How do I segment IT and OT networks in a manufacturing plant without causing downtime?
The objection that stalls most OT segmentation projects is operational, not technical: will this break production? It is a fair concern, because the traditional path to segmentation, re-addressing the network, building new VLANs, and inserting inline firewalls, requires change windows, re-cabling, and the cooperation of every team that touches the line. That path can take a year per site. Identity-based microsegmentation avoids it by enforcing policy on the network infrastructure already in place, with no agents on OT devices and no re-architecture, so segmentation can be applied over any data plane without a forklift upgrade.

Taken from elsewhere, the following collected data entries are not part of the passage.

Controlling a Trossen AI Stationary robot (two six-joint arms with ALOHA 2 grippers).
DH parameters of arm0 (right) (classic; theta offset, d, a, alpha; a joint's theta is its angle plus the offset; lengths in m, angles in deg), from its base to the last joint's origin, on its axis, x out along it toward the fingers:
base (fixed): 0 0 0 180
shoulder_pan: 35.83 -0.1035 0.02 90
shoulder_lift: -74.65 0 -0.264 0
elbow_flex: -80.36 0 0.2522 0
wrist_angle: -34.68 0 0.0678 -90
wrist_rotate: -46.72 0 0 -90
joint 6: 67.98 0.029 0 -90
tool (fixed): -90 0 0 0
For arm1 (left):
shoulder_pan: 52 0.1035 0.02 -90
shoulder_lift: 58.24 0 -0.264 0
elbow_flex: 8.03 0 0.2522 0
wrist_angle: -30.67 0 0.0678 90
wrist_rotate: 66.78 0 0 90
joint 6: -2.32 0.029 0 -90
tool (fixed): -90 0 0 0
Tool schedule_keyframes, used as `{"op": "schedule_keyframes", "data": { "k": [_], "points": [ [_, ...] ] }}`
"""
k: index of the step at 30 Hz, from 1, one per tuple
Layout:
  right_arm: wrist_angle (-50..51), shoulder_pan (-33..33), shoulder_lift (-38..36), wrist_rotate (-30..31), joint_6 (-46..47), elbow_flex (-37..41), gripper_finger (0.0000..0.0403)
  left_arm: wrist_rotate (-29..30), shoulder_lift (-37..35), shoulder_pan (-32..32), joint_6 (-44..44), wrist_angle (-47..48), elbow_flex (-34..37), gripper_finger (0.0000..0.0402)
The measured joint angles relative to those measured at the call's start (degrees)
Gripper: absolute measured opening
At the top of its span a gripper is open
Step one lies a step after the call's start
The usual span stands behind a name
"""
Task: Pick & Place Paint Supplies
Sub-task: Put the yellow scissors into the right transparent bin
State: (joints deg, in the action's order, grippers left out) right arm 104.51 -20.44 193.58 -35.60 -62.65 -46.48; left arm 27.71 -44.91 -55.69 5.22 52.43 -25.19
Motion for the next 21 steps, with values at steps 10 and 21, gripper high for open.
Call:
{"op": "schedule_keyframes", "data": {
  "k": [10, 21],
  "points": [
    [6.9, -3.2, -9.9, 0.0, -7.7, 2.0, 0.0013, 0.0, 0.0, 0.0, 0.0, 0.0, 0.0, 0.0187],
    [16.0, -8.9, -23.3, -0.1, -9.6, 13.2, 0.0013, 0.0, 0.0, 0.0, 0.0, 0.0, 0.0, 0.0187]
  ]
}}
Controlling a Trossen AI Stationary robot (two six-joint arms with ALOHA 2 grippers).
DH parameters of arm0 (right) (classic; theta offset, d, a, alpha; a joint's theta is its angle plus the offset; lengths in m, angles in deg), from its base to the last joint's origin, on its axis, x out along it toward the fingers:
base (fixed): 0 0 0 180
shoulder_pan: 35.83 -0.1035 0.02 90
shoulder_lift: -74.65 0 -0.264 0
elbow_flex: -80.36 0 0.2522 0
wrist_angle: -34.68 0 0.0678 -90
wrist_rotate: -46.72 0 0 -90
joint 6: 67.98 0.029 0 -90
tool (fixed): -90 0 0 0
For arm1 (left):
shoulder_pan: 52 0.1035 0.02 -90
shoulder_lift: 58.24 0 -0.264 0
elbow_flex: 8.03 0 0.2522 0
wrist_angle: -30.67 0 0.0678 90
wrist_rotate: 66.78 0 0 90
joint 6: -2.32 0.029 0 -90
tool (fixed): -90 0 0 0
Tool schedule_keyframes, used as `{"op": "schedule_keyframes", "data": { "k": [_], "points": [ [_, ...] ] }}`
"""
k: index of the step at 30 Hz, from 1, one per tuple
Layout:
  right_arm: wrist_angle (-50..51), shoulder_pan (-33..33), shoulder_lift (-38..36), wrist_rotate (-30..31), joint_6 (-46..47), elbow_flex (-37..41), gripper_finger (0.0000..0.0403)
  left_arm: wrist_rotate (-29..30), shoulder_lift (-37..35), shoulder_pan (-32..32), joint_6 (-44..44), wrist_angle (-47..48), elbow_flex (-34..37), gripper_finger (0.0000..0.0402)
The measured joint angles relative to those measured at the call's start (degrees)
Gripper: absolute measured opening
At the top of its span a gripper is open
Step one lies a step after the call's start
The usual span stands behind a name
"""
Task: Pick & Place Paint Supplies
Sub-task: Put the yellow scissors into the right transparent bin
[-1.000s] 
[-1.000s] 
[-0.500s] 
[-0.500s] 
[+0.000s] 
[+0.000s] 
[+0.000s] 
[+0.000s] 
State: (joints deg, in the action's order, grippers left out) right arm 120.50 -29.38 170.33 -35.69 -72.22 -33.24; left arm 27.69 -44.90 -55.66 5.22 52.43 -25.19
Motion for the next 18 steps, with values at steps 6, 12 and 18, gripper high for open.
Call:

The reliable pattern is observe-then-enforce. You discover every asset and map its real communication, run policy in a monitor-only mode to confirm nothing legitimate is blocked, then promote the policy to enforcement once the traffic is understood. This is how a manufacturing plant segments IT from OT without downtime: the network keeps running while the policy model is built, and enforcement is switched on only after the behavior is verified.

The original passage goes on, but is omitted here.